Comment est né le collectif Itinéraire bis ?
Amélie Deloffre : À l’origine, je souhaitais écrire une charte ainsi qu’une tribune dans Le Monde afin de convaincre les prescripteurs de voyages de prendre conscience de leur responsabilité écologique. Mais ce n’était peut-être pas la meilleure approche. Je me suis dit qu’il fallait, pour être efficace, sortir d’un certain entre-soi « écolo-bobo-parisien ». Car prêcher des convaincus ne sert pas à grand-chose ! J’ai eu envie de parler à mes pairs qui ne sont pas du tout sensibilisés aux alternatives de voyages plus écolos. Puis j’ai réussi à réunir une quarantaine de producteurs de contenus concernés par cette question afin de faire naître le site et la base de ressources à destination des pros.
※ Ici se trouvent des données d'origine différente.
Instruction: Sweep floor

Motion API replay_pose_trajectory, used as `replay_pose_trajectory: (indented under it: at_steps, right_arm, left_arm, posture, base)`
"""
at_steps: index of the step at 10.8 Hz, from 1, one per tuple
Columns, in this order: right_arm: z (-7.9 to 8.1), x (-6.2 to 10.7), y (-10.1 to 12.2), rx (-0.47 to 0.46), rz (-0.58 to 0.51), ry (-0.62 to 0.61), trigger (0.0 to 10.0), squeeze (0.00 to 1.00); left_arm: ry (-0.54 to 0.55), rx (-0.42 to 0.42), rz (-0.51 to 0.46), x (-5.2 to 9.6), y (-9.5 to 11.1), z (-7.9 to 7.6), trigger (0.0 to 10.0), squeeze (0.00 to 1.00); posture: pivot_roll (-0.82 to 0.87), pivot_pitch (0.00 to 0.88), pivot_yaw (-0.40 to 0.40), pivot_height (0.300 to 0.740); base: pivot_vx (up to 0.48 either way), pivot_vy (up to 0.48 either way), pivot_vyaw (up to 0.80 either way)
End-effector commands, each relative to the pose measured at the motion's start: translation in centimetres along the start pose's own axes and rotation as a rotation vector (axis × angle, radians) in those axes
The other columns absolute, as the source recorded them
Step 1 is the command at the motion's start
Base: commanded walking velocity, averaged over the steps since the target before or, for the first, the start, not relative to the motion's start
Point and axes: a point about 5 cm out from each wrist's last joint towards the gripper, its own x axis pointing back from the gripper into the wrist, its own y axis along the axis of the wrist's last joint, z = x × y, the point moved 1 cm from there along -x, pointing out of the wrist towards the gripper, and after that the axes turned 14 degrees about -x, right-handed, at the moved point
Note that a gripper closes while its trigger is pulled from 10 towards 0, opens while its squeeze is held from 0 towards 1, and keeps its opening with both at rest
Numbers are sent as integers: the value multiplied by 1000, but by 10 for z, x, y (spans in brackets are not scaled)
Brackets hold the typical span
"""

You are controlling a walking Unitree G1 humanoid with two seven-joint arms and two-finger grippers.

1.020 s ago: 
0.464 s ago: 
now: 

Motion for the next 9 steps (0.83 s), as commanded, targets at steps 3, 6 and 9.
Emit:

95 % des touristes mondiaux visitent moins de 5 % des terres émergées selon l’Organisation mondiale du tourisme. Comment en est-on arrivé à ces extrêmes ?
La mondialisation, la baisse des prix de l’aérien, les réseaux sociaux et l’uniformisation de nos rêves sont les premiers coupables. Internet joue un rôle considérable également en rendant tout possible. Enfin, les prescripteurs valorisent tous à peu près la même chose. Chacun devrait avoir des règles déontologiques. Mais c’est compliqué d’imposer des règles aux influenceurs, qui envoient des masses de personnes aux mêmes endroits. Derrière tout cela, on doit aussi se poser la question du bien-fondé de la croissance touristique.
Concrètement, que proposez-vous avec les membres d’Itinéraire bis ?
On entend beaucoup parler de tourisme durable et d’écotourisme. Mais personne ne sait ce qui se cache véritablement derrière ces termes. Le collectif Itinéraire bis, lui, propose des ressources concrètes à destination des journalistes, des influenceurs et plus largement de tous ceux qui produisent des représentations du voyage. Ce site indique les tendances, notamment dans les manières de se déplacer, de voyager ; il propose également des données chiffrées et des photos. Le but est de susciter la réalisation de nouveaux reportages sur des sujets auxquels on ne pense pas forcément. Cela peut aider à faire basculer les lignes éditoriales.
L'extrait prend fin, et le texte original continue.